Immigration Reform in the National Interest: Me First! How Big Stakeholder Immigration Preferences Ignore the Public's Interest

By Stanley Renshon and Stanley Renshon on May 1, 2013
Political observers

have long been aware that major policy stakeholder groups "justify and package their interests in terms of the common good", thereby supporting and enhancing their power positions. There would be no reason to suppose that the current Senate immigration legislation is any exception. And it isn't.

Anytime powerful, well-funded, and well-connected "stakeholders" like the U.S. Chamber of Commerce, the liberal Center for American Progress, the AFL-CIO, and the SEIU (Service Employees International Union), and ethnic lobbies like La Raza come together for a deal, it is certain that each of them will get a preponderance of their policy wishes, subject to negotiation at the margins. And the American national interest and that of ordinary Americans will be presumed by big stakeholders to be synonymous with theirs.

So, to take just one point, a headline in the New York Times announced that "Labor and Business Reach Deal on Immigration Issue". Business wanted 400,000 new low-skill workers visas, but settled for a number that could eventually reach a 200,000 ceiling.

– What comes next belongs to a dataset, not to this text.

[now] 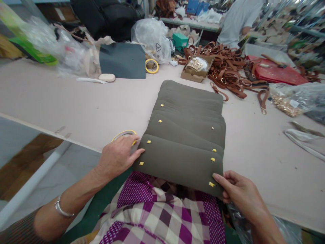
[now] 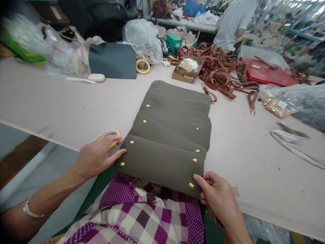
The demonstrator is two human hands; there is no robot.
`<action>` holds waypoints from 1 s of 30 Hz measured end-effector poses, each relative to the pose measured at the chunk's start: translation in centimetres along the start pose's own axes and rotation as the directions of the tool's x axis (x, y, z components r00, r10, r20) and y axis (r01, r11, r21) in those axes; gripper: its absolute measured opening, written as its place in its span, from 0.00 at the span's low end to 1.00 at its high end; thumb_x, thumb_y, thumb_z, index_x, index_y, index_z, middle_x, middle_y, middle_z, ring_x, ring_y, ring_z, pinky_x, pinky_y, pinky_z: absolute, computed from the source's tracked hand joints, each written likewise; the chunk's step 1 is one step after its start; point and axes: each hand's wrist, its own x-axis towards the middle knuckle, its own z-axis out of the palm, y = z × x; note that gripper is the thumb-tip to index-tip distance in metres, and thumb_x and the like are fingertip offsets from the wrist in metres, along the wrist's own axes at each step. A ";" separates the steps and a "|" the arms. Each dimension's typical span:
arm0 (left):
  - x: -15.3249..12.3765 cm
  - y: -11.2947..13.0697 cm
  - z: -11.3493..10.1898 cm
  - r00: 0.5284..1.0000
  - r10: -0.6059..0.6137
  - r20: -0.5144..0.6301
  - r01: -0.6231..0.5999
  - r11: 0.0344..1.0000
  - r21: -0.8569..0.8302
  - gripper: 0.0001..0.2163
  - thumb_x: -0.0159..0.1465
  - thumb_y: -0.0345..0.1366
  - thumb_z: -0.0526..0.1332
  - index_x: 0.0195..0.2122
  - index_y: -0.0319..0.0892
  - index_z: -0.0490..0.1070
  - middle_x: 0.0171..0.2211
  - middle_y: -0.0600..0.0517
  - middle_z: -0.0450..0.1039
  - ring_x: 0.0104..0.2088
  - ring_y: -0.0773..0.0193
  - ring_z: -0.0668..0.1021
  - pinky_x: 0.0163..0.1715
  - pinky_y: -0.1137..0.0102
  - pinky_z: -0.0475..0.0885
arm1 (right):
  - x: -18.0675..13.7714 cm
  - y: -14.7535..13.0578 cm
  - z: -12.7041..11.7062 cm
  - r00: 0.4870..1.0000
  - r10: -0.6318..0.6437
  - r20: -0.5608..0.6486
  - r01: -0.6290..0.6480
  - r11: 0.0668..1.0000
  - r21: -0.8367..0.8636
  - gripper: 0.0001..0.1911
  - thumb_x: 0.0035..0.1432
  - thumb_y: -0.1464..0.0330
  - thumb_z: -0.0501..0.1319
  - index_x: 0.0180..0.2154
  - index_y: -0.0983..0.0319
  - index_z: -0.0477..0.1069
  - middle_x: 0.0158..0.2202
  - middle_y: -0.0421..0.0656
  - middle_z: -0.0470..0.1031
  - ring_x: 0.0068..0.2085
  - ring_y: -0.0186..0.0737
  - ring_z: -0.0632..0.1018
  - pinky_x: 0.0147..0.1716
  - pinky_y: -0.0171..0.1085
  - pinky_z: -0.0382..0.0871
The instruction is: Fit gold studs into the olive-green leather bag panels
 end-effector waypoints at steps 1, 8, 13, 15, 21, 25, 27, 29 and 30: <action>-0.2 0.1 -0.1 0.999 -0.018 0.027 0.019 1.000 -0.024 0.15 0.63 0.44 0.61 0.48 0.44 0.66 0.43 0.49 0.76 0.44 0.55 0.78 0.41 0.63 0.73 | -0.2 0.1 0.1 1.000 -0.001 -0.005 0.001 1.000 0.026 0.21 0.46 0.49 0.65 0.25 0.59 0.67 0.13 0.34 0.64 0.15 0.35 0.68 0.14 0.33 0.63; 0.2 1.2 -1.6 0.967 -0.239 0.092 0.256 0.906 -0.336 0.11 0.65 0.41 0.59 0.46 0.45 0.65 0.40 0.53 0.75 0.37 0.64 0.78 0.36 0.70 0.72 | -1.0 0.2 0.2 0.993 -0.082 -0.090 0.090 0.992 0.090 0.21 0.46 0.51 0.67 0.35 0.60 0.69 0.14 0.36 0.69 0.15 0.38 0.71 0.15 0.35 0.64; 4.4 1.2 -1.3 0.982 -0.185 0.045 0.191 0.954 -0.232 0.13 0.64 0.38 0.61 0.48 0.45 0.64 0.38 0.54 0.76 0.37 0.63 0.78 0.37 0.71 0.70 | 0.4 -0.6 0.4 0.978 -0.082 -0.193 0.060 0.991 -0.117 0.33 0.45 0.49 0.65 0.47 0.63 0.68 0.15 0.36 0.71 0.17 0.42 0.74 0.16 0.36 0.66; 5.8 1.2 -0.5 0.990 -0.135 0.042 0.140 0.978 -0.154 0.13 0.63 0.36 0.61 0.48 0.45 0.64 0.40 0.53 0.76 0.41 0.61 0.78 0.37 0.70 0.70 | 0.8 -0.8 0.5 0.980 -0.088 -0.181 0.043 0.970 -0.237 0.27 0.47 0.48 0.62 0.40 0.63 0.71 0.14 0.37 0.70 0.17 0.41 0.74 0.16 0.35 0.64; 6.0 0.9 1.0 0.992 -0.106 0.072 0.112 0.990 -0.086 0.13 0.64 0.38 0.61 0.49 0.43 0.65 0.41 0.52 0.76 0.41 0.60 0.79 0.36 0.69 0.71 | 0.6 -0.9 0.7 0.979 -0.119 -0.167 0.065 0.954 -0.294 0.26 0.52 0.47 0.58 0.43 0.60 0.68 0.14 0.35 0.70 0.17 0.40 0.73 0.17 0.35 0.62; 5.4 1.3 -0.1 0.995 -0.092 -0.034 0.078 0.950 -0.302 0.12 0.68 0.41 0.54 0.49 0.42 0.66 0.44 0.50 0.76 0.42 0.63 0.79 0.40 0.70 0.72 | 0.5 -1.7 0.6 0.987 -0.089 -0.135 0.049 0.961 -0.273 0.23 0.53 0.46 0.56 0.33 0.59 0.68 0.12 0.35 0.68 0.15 0.39 0.72 0.16 0.34 0.61; 5.5 2.2 -0.9 0.995 -0.036 -0.091 -0.010 0.889 -0.457 0.11 0.70 0.38 0.50 0.49 0.42 0.68 0.44 0.50 0.77 0.41 0.66 0.79 0.41 0.71 0.73 | 0.5 -2.1 0.7 0.992 -0.075 -0.100 0.046 0.962 -0.268 0.23 0.52 0.45 0.55 0.25 0.58 0.64 0.11 0.37 0.66 0.14 0.38 0.70 0.15 0.34 0.59; 5.7 3.4 -1.3 0.988 0.049 -0.148 -0.125 0.818 -0.561 0.10 0.70 0.34 0.51 0.47 0.41 0.69 0.42 0.51 0.77 0.39 0.69 0.79 0.41 0.73 0.74 | 0.4 -2.3 0.8 0.994 -0.086 -0.060 0.065 0.955 -0.288 0.24 0.52 0.44 0.54 0.22 0.57 0.63 0.11 0.37 0.66 0.14 0.38 0.70 0.15 0.34 0.60; 5.9 4.1 -1.5 0.981 0.096 -0.167 -0.178 0.787 -0.591 0.09 0.69 0.33 0.53 0.46 0.41 0.70 0.42 0.51 0.78 0.38 0.69 0.79 0.41 0.74 0.75 | 0.4 -2.2 0.8 0.993 -0.106 -0.049 0.085 0.945 -0.315 0.24 0.53 0.44 0.53 0.22 0.57 0.63 0.11 0.38 0.67 0.15 0.38 0.71 0.16 0.34 0.60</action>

The Times article demurely notes, "Business groups, which had long been pushing to allow in 400,000 such guest workers each year, will get what they regard as an adequate number to meet the needs of employers."

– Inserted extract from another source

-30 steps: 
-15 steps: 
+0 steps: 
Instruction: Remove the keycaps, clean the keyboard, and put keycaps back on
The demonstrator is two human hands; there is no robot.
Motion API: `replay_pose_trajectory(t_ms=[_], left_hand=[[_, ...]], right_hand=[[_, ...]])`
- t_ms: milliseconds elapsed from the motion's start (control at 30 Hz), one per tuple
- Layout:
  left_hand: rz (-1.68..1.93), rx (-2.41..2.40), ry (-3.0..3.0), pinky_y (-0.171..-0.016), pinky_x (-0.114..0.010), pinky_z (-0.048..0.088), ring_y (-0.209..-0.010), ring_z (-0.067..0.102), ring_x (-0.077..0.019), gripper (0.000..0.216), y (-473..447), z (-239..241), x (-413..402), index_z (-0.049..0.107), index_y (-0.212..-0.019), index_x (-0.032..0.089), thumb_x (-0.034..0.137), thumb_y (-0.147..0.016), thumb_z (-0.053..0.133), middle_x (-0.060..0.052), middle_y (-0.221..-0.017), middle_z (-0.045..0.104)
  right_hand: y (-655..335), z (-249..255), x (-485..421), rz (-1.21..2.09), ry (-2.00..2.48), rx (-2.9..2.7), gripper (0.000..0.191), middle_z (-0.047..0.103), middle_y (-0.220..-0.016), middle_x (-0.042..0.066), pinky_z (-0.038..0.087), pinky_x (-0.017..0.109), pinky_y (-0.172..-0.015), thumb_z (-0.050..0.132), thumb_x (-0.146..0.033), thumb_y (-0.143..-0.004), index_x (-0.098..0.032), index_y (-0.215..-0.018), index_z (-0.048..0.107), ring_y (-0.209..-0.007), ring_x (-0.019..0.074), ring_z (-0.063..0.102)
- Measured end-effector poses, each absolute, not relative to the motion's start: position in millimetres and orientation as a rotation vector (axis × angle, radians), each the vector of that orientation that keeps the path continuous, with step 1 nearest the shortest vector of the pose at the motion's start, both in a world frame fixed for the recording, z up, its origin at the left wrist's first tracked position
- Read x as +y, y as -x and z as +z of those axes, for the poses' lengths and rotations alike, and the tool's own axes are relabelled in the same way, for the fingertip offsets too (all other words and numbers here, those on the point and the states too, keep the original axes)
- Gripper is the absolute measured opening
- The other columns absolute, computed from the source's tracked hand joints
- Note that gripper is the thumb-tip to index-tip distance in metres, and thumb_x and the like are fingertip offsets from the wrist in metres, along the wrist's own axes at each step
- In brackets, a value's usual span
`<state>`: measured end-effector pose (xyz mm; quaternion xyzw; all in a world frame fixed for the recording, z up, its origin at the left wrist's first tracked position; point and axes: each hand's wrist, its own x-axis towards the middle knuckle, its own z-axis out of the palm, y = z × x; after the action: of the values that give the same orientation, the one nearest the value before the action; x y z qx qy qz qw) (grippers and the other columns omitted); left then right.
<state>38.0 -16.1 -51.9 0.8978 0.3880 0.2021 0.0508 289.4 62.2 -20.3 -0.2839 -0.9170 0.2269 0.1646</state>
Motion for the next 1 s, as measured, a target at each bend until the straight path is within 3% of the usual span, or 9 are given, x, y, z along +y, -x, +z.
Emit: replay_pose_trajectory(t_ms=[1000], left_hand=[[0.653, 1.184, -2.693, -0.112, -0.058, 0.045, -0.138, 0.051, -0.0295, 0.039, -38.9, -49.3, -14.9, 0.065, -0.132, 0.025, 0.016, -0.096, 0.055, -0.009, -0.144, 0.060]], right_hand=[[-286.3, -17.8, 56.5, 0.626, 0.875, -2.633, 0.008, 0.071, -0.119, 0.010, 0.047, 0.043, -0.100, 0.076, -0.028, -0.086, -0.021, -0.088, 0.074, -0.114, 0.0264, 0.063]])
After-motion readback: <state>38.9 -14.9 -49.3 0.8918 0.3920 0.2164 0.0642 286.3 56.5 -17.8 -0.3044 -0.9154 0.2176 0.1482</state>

Unions wanted wages for the new low-skill workers to be at the level already being paid for specific job categories, but also wanted certain kinds of workers, those who had higher-level skills (like crane operators and electricians) to be excluded from this deal. They got both.

What is the impact of having up to 200,000 new low-skilled workers every year on the United States? How do these numbers, 200,000 (and their dependents) add up in impact to the number of new high-skilled visas, that are not subject to any caps, that are being offered in the legislation? What about the additional impacts of issuing enough new visas to clear the waiting list of people waiting legally, with their families, for green cards?

There are many — political, economic, social, and cultural. What is the impact of expanding the family preference categories to include adult unmarried and married children, and the families of lawful permanent residents (LPRs)

Did either the unions or the big business counterparts analyze these impacts? I think it a very safe bet to say, no, they did not.

Why? Because their focus is on their own self-interest and not on the larger public impact of the deals for which they successfully bargained. I say this not to criticize, since stakeholder self-interest is a legitimate and normal part of democratic politics. These organizations are simply acting on their basic political DNA: their own self-interest, not the public interest or that of individual Americans.

So, given that stakeholders are not expected to, and don't, give much thought to national interests except as a cloak for their own, who in our system is charged with maintaining a focus on the ordinary public and American national interest?

Alas, the politicians and our political class.